What is required —
Within the entries below, find each line containing the word "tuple" and copy it.

(Stored records)
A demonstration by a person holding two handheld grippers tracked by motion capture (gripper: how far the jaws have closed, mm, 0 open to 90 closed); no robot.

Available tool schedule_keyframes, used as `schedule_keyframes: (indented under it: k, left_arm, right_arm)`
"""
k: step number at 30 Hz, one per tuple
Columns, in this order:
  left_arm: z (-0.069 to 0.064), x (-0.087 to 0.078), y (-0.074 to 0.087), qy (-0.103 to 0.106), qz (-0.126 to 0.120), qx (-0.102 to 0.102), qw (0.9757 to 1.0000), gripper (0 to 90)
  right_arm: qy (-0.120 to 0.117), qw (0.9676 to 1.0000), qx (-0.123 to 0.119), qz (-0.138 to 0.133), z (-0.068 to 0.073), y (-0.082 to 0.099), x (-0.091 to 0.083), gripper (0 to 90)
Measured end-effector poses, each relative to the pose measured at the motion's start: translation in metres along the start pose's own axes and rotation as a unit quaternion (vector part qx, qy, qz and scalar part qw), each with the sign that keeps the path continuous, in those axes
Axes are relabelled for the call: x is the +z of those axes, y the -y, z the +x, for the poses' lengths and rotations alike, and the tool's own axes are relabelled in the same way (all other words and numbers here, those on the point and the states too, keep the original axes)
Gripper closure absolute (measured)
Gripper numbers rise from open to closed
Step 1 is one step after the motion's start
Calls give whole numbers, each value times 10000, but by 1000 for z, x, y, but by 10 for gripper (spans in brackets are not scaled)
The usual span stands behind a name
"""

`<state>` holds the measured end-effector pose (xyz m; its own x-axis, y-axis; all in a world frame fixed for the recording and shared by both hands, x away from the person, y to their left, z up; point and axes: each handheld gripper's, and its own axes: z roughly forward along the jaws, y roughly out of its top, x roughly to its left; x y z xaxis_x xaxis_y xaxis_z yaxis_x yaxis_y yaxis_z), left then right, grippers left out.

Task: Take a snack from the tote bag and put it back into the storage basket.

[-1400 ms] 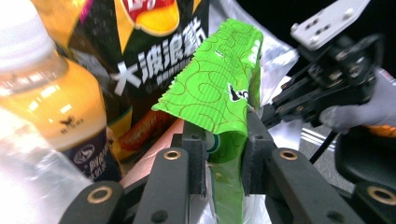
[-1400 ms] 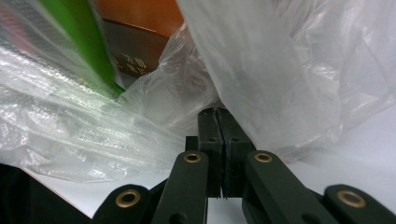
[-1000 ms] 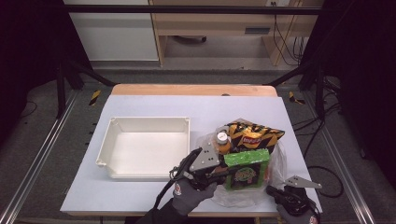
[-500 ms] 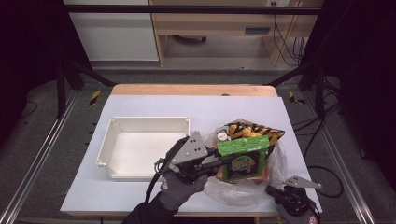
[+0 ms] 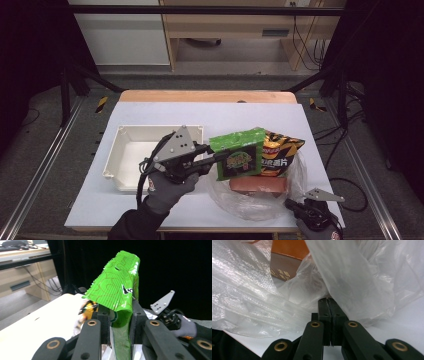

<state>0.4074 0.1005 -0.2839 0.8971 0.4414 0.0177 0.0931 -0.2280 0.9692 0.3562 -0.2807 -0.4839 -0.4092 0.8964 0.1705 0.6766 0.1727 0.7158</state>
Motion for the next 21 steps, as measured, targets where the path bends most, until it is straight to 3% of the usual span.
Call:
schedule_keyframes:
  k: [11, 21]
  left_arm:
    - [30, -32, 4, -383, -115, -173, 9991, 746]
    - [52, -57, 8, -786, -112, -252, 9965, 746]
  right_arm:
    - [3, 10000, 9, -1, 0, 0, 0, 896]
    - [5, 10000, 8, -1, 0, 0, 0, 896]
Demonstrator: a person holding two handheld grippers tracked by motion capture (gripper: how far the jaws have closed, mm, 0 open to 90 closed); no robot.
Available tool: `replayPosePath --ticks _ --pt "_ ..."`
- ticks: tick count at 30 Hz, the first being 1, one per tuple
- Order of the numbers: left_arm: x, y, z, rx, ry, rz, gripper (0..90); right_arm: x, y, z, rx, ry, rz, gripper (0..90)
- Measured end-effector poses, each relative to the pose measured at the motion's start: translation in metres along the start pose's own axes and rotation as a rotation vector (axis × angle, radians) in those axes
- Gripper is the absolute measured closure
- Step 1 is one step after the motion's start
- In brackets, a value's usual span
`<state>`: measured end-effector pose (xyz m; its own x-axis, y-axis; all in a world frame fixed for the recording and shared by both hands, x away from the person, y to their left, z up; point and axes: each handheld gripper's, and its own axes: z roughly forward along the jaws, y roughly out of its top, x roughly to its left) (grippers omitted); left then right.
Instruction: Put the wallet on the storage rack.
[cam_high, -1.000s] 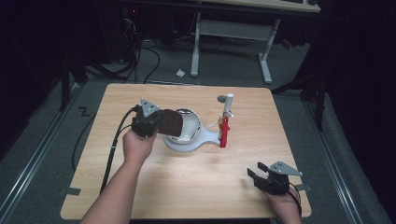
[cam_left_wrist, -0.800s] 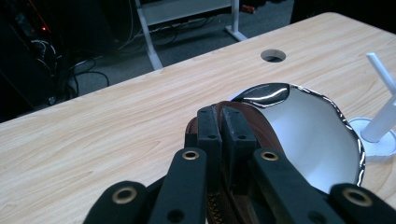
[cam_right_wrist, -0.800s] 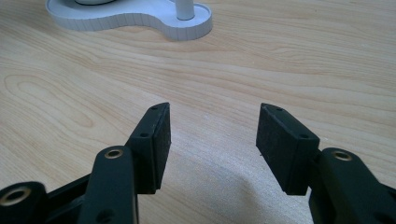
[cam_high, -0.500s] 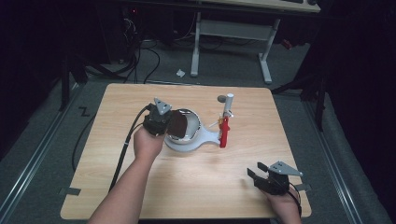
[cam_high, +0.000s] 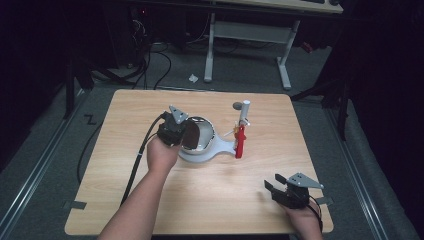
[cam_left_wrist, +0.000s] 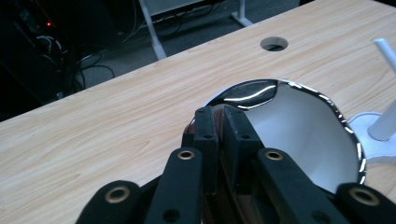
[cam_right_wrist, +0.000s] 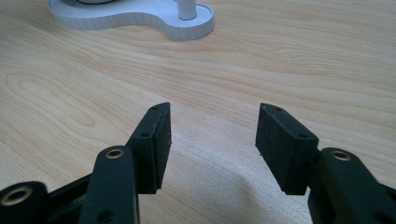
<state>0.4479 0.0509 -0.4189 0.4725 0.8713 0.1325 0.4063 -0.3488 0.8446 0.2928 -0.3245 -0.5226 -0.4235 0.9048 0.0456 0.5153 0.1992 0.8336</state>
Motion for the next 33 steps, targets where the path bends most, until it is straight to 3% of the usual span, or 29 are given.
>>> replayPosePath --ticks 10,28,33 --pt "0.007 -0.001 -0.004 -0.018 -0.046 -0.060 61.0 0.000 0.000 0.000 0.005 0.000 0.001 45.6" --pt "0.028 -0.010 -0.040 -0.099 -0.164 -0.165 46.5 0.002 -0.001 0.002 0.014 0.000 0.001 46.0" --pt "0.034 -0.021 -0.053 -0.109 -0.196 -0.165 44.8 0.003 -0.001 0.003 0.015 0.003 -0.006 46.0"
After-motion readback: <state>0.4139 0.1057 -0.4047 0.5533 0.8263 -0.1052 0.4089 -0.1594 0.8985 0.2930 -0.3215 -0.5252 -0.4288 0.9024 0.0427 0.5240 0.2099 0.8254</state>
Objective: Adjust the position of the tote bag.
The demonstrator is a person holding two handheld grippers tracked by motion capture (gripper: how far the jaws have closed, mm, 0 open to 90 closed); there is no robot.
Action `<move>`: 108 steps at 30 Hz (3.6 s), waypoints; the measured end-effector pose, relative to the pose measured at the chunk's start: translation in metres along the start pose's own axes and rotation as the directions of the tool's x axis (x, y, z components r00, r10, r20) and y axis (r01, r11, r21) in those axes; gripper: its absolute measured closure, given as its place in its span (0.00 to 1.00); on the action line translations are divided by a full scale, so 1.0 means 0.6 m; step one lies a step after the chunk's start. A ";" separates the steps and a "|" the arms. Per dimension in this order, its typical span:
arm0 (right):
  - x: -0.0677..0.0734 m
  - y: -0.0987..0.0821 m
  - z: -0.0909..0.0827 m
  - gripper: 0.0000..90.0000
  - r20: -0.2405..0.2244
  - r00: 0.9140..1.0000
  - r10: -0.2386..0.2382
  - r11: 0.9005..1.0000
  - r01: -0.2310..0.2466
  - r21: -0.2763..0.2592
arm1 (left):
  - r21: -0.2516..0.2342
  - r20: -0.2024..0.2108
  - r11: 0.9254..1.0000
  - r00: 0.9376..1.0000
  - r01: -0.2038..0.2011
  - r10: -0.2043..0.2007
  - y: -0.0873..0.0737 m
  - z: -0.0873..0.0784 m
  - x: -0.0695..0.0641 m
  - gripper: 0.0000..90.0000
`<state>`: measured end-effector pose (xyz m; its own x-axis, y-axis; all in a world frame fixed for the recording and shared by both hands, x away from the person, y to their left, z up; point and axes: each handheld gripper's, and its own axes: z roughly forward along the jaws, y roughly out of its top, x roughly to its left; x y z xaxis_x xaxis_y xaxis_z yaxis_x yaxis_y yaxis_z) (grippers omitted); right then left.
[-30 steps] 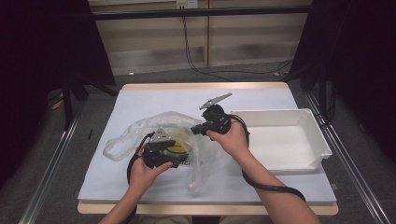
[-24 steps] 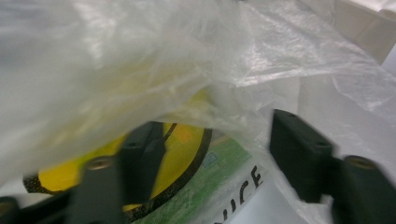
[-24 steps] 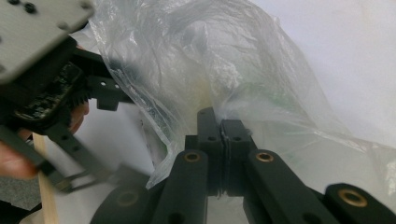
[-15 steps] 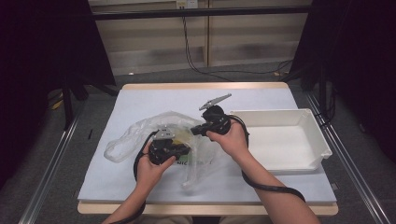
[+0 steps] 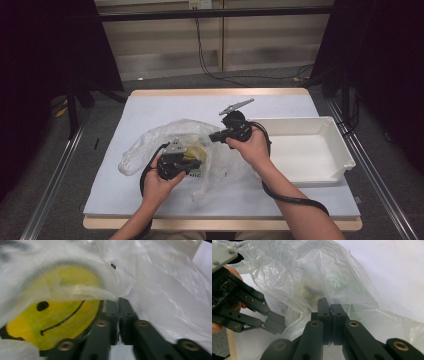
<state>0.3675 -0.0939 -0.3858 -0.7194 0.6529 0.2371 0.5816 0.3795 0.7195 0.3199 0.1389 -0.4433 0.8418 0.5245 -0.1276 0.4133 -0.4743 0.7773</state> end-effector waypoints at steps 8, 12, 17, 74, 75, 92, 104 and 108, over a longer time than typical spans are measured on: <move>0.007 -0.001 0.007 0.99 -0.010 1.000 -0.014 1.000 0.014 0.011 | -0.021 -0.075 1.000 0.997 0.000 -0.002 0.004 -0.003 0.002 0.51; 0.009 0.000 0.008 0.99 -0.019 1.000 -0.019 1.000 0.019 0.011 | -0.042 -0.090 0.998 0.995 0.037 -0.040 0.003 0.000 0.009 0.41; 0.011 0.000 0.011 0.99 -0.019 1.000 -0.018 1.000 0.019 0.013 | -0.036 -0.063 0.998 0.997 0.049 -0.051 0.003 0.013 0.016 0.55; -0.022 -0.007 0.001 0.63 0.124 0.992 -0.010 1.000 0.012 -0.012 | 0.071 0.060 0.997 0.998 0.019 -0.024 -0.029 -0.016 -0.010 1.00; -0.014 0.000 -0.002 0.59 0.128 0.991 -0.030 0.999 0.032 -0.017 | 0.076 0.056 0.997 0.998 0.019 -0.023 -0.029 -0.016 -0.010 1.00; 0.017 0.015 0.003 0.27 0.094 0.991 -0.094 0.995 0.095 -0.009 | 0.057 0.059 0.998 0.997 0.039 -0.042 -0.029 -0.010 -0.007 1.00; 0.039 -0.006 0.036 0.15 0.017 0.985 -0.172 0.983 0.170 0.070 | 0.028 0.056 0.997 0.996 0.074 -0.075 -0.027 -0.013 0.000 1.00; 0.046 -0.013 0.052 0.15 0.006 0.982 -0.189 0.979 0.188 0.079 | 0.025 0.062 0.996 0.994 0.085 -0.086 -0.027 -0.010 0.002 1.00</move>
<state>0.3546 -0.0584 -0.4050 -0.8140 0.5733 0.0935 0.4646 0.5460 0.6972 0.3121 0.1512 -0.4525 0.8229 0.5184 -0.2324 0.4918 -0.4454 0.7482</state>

Your response —
k: step number at 30 Hz, one per tuple
- ticks: tick count at 30 Hz, the first being 1, one per tuple

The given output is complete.